Ela tenta protestar, mas não lhe dou hipótese. Pego no casaco, enfio o capuz e saio para a rua. Chove tanto que parece que o céu vai desabar. Roseland, à noite, fica ainda mais escuro e ameaçador. Apresso-me pelos dois quarteirões até à farmácia, desviando-me das poças e dos olhares desconfiados de quem passa.

Dentro da farmácia, há uma fila longa. Ponho os fones e deixo a música embalar-me, tentando esquecer o mundo à minha volta. Quando finalmente chega a minha vez, tiro os fones, dou um passo em frente e sorrio à atendente.

- Boa noite. Preciso destes medicamentos para a minha avó. - Mostro-lhe a receita.

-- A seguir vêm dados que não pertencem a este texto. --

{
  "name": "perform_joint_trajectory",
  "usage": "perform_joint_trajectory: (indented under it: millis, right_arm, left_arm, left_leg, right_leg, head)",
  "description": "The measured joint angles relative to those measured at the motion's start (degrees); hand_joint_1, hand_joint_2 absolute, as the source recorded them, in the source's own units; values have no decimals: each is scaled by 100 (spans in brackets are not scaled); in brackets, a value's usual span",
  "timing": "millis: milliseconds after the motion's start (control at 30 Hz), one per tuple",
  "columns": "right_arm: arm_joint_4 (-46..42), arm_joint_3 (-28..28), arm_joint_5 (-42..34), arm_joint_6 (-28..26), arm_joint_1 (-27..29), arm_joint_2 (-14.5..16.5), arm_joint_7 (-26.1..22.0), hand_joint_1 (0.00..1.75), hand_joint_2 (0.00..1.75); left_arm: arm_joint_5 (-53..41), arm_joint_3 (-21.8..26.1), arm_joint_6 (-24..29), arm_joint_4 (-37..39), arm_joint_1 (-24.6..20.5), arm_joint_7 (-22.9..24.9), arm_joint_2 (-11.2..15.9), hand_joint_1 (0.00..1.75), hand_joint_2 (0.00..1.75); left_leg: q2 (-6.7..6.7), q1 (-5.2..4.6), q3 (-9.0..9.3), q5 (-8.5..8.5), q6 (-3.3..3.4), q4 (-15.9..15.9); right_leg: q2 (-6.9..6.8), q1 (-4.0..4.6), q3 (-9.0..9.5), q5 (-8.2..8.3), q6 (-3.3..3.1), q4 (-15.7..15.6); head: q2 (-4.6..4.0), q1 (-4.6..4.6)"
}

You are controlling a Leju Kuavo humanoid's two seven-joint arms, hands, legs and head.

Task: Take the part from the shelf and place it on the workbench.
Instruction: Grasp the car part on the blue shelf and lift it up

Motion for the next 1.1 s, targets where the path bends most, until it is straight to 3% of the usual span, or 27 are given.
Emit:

A atendente é uma mulher de meia-idade, cabelo loiro apanhado num rabo-de-cavalo, óculos grossos e um ar cansado. Ela pega na receita, consulta o computador e desaparece para o armazém. Volta com duas caixas na mão.

- São oitenta e cinco dólares, querida.

Abro a carteira e começo a contar as notas e moedas. Faltam vinte dólares. O coração aperta-se-me no peito.

- Qual deles é mais importante? - pergunto, a voz embargada. - Se eu levar só um, a evolução do Parkinson da minha avó vai piorar muito?

A atendente hesita, olhando-me com pena.

- Ambos são essenciais... Mas a levodopa é a que mais ajuda nos sintomas motores.

Antes que consiga decidir, ouço uma voz rouca atrás de mim.

- Desculpe interromper.

Viro-me e vejo um homem imponente, uns vinte anos mais velho que eu. É musculado, quase como uma rocha, mesmo com o casaco de inverno dá para perceber a força nos braços. O cabelo e a barba são pretos, mas já com alguns fios grisalhos, e os olhos cinzentos parecem analisar tudo à volta com uma calma estranha.

- Quanto falta? - pergunta ele à atendente.

- Vinte dólares - responde ela, surpresa.

Ele tira uma nota do bolso e coloca-a no balcão.

- Aqui tem.

- Não é preciso, a sério... - começo eu, mas ele abana a cabeça, decidido.

- Não custa nada ajudar. Espero que a sua avó melhore.

Fico sem palavras. Apenas consigo murmurar:

- Obrigada. A sério.

Saio da farmácia com os medicamentos na mão, esquecendo-me de perguntar o nome daquele homem misterioso. A chuva continua, mas, por um instante, sinto que o mundo ficou um pouco menos pesado.